[보건범죄단속에관한특별조치법위반][공1980.3.1.(627),12565]
Cases of incomplete hearing as to whether a midwifery clinic is medical practice
It is unlawful that a midwifery clinic has not examined whether or not it falls under medical practice as a midwifery clinic, when it has performed a diagnosis and injecting the end of the month when it is pregnant.
Articles 2 and 25 of the Medical Service Act
Defendant
Attorneys (National Assembly) Dok-suwon
Seoul High Court Decision 78No1130 delivered on November 2, 1979
The judgment below is reversed and the case is remanded to Seoul High Court.
The grounds of appeal are examined.
1. The judgment of the court of first instance maintained by the judgment of the court below recognized the following facts: “The defendant, without a doctor’s license, prepared for the Cheongjin-jin and injection equipment, etc. at the defendant house located in the 10-4th century in the Gangseo-gu Seoul Metropolitan City from January 1, 197 to November 23, 197, and received 1,800 won from the non-indicted 1,80 won for treatment and received them as medical expenses for the purpose of medical treatment.”
2. In light of the record, even if the evidence of the first instance judgment was examined, it cannot be found that the defendant engaged in a non-licensed medical practice for profit purposes.
According to the records, it is clear that the defendant has a midwifery center license and establishes a midwifery center in his/her residence.
According to Article 2 of the Medical Service Act, it is clear that a midwifery clinic is a medical person whose duties are to engage in assistance in child delivery, pregnant women, women in childbirth, women in child delivery, and newborn babies, and to provide guidance for their health and nursing.

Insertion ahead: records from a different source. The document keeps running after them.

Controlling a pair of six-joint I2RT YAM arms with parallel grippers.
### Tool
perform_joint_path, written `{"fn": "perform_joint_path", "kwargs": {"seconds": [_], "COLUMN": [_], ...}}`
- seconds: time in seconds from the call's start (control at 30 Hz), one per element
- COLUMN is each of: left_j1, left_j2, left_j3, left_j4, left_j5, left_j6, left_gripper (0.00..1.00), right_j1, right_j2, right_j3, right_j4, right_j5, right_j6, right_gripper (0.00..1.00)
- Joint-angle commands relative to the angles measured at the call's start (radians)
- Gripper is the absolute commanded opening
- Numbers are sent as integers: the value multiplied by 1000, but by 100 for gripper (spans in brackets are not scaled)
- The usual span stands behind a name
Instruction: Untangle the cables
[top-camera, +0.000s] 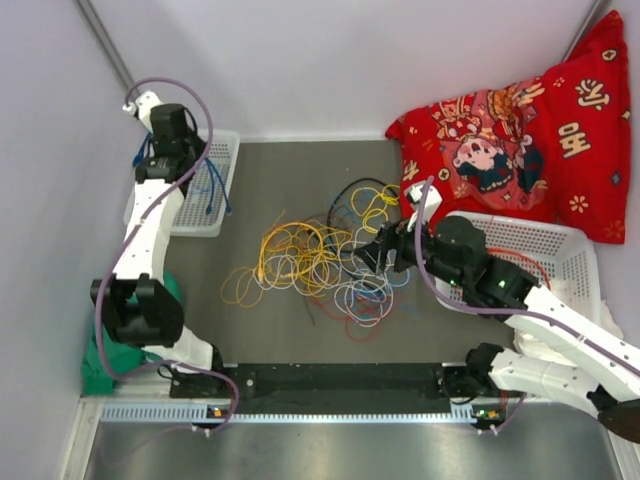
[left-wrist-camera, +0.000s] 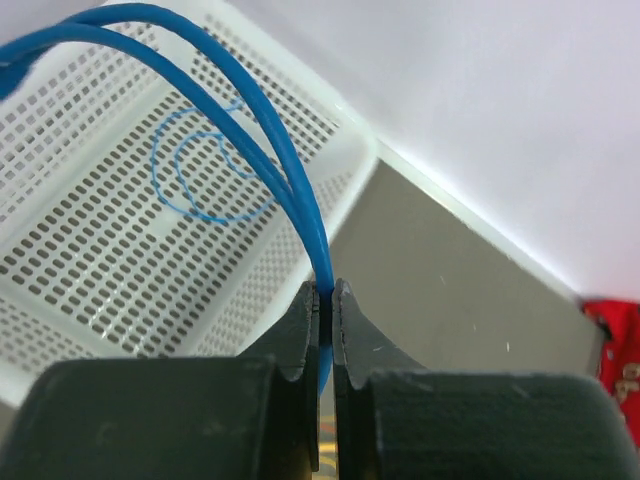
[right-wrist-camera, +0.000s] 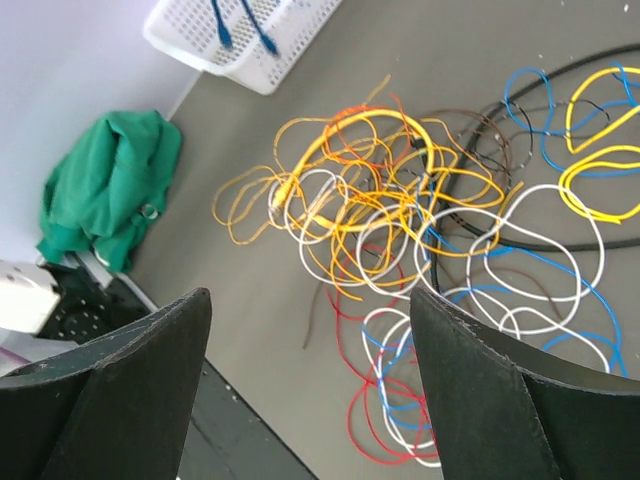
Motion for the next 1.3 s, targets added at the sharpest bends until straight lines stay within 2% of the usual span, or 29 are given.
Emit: {"fn": "perform_joint_path", "kwargs": {"seconds": [0.0,0.17,0.37,0.53,0.67,0.8,0.9,1.27], "left_j1": [95,115,115,116,112,50,9,-8], "left_j2": [69,62,33,5,-1,39,66,258], "left_j3": [80,128,254,282,223,151,73,-4], "left_j4": [113,196,158,124,142,152,220,268], "left_j5": [96,122,200,217,144,-77,-173,-337], "left_j6": [-44,-1,10,22,114,217,268,338], "left_gripper": [0,0,0,0,0,0,0,0], "right_j1": [3,1,-14,-16,-16,-16,-16,-17], "right_j2": [13,35,58,59,43,29,26,67], "right_j3": [54,34,48,65,60,54,54,49], "right_j4": [-23,-18,0,-6,-20,-33,-41,-41], "right_j5": [21,17,-26,-32,-25,-3,4,11], "right_j6": [-41,-48,-55,-59,-59,-59,-61,-59], "right_gripper": [80,79,79,79,79,79,79,79]}}
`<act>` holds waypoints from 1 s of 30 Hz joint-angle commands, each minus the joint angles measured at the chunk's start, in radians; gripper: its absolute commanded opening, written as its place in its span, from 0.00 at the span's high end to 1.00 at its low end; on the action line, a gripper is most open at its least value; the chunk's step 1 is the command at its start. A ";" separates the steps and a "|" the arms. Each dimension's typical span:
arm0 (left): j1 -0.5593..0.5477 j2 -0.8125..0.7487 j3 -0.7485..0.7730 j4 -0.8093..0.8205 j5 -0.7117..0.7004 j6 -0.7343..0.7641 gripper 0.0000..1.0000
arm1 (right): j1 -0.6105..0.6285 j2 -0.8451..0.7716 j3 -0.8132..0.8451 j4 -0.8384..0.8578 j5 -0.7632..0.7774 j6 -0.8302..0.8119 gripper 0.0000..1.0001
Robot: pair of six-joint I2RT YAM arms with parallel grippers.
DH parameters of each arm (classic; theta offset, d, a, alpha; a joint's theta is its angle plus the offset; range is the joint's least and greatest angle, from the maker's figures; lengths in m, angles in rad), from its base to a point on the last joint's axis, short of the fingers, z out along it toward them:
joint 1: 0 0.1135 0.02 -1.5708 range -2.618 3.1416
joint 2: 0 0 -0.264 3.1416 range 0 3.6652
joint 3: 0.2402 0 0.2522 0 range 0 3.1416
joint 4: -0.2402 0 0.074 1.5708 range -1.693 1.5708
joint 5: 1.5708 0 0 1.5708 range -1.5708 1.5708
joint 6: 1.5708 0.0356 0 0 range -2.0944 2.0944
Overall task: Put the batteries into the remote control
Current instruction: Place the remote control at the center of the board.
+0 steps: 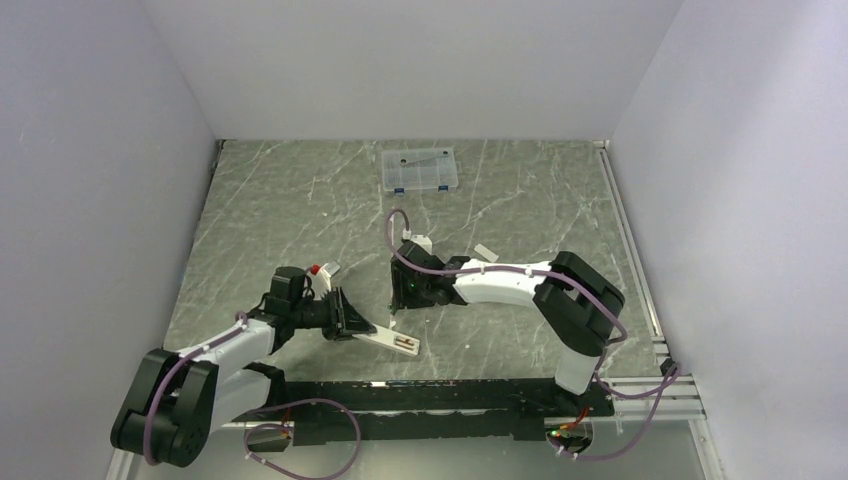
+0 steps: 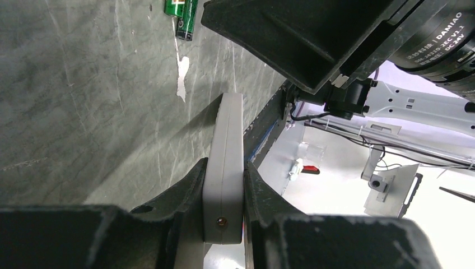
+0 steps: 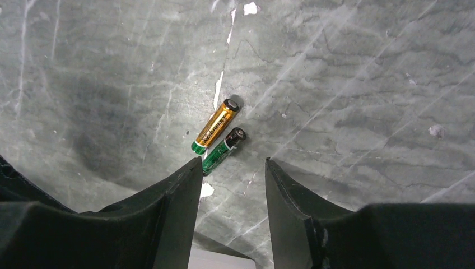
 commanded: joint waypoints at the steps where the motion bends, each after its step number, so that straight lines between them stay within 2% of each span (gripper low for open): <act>1: 0.001 0.028 -0.005 -0.086 -0.118 0.066 0.72 | 0.013 0.003 0.038 -0.016 0.045 0.030 0.53; 16: 0.001 0.084 0.011 -0.104 -0.153 0.066 0.44 | 0.015 -0.047 0.003 -0.013 0.066 0.031 0.53; 21: 0.001 0.084 0.016 -0.145 -0.170 0.066 0.34 | 0.013 -0.069 -0.023 -0.004 0.067 0.031 0.49; 30: 0.001 0.077 0.031 -0.171 -0.190 0.062 0.27 | 0.010 -0.122 -0.063 0.008 0.110 0.014 0.46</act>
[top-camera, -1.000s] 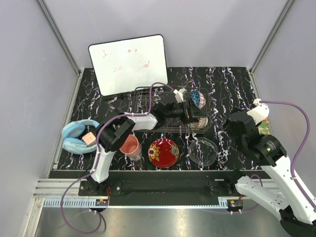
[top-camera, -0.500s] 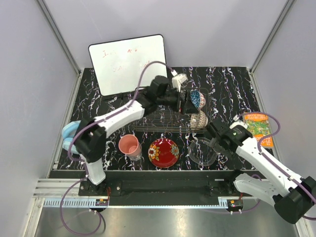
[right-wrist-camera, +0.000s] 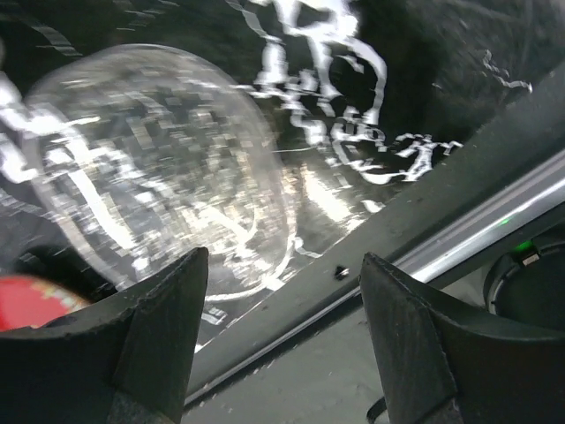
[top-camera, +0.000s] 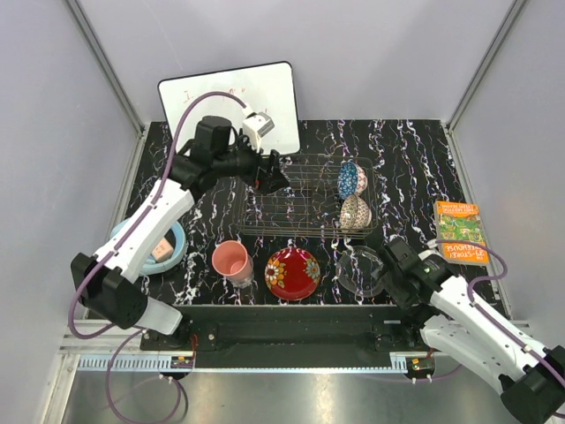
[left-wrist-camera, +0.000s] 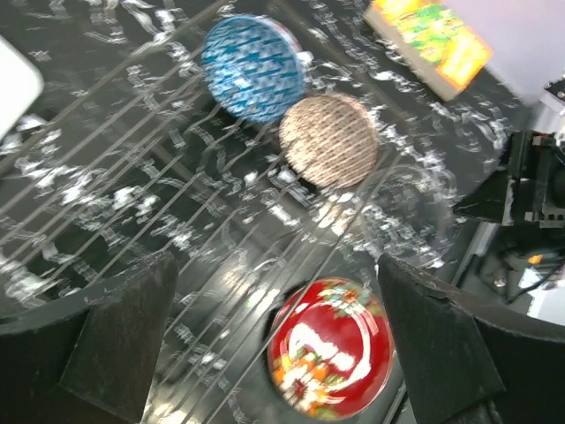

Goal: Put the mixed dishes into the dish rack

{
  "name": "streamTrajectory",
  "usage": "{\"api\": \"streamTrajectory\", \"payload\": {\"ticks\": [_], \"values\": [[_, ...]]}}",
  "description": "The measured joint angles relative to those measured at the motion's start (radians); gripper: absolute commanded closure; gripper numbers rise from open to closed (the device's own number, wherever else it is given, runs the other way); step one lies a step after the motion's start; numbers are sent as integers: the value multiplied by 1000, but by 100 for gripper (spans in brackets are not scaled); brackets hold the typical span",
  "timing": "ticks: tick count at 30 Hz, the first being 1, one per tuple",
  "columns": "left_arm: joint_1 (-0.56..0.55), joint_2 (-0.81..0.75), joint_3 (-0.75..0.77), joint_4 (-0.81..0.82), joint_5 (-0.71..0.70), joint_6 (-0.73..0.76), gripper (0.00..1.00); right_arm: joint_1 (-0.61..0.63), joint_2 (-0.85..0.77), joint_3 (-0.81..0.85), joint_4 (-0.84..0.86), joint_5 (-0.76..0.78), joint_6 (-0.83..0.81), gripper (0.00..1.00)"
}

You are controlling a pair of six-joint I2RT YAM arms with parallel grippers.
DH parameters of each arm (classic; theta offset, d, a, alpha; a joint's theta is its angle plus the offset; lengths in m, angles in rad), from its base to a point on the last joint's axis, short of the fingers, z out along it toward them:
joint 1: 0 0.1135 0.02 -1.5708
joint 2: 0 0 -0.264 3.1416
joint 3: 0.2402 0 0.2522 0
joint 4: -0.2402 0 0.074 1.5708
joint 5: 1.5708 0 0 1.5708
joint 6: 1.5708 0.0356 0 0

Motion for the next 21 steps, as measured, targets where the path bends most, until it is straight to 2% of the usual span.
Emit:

According to Article 25 of the same Act, no person, other than a medical person, shall perform any medical practice, and no medical person, other than a licensed medical person, shall perform any medical practice.
According to the records, it is difficult to find out a trace of the examination of this issue, regardless of whether this act constitutes a medical practice of a midwifery clinic, as a pregnant woman, gymnasium, gymnasium, and Kim Young-young, as both pregnant women.
This decision is the same as that recognized by the defendant that he had a Cheonggjin and an assistant in the business of providing medical treatment, but it is within his business scope that a midwifery clinic has such a medical institution, so it can not be viewed as a material that conducts an unlicensed medical practice as a business.
Therefore, the judgment below which concluded facts without any evidence, or erred in the misapprehension of the legal principles as to medical practice or medical service, which did not exhaust all the necessary deliberation, shall be deemed to have committed the same unlawful act. Accordingly, the judgment of the court below which did not err in the misapprehension of legal principles as to medical practice or medical service shall not be reversed
For the same reason, the judgment of the court below is reversed and remanded. It is so decided as per Disposition with the assent of all participating judges.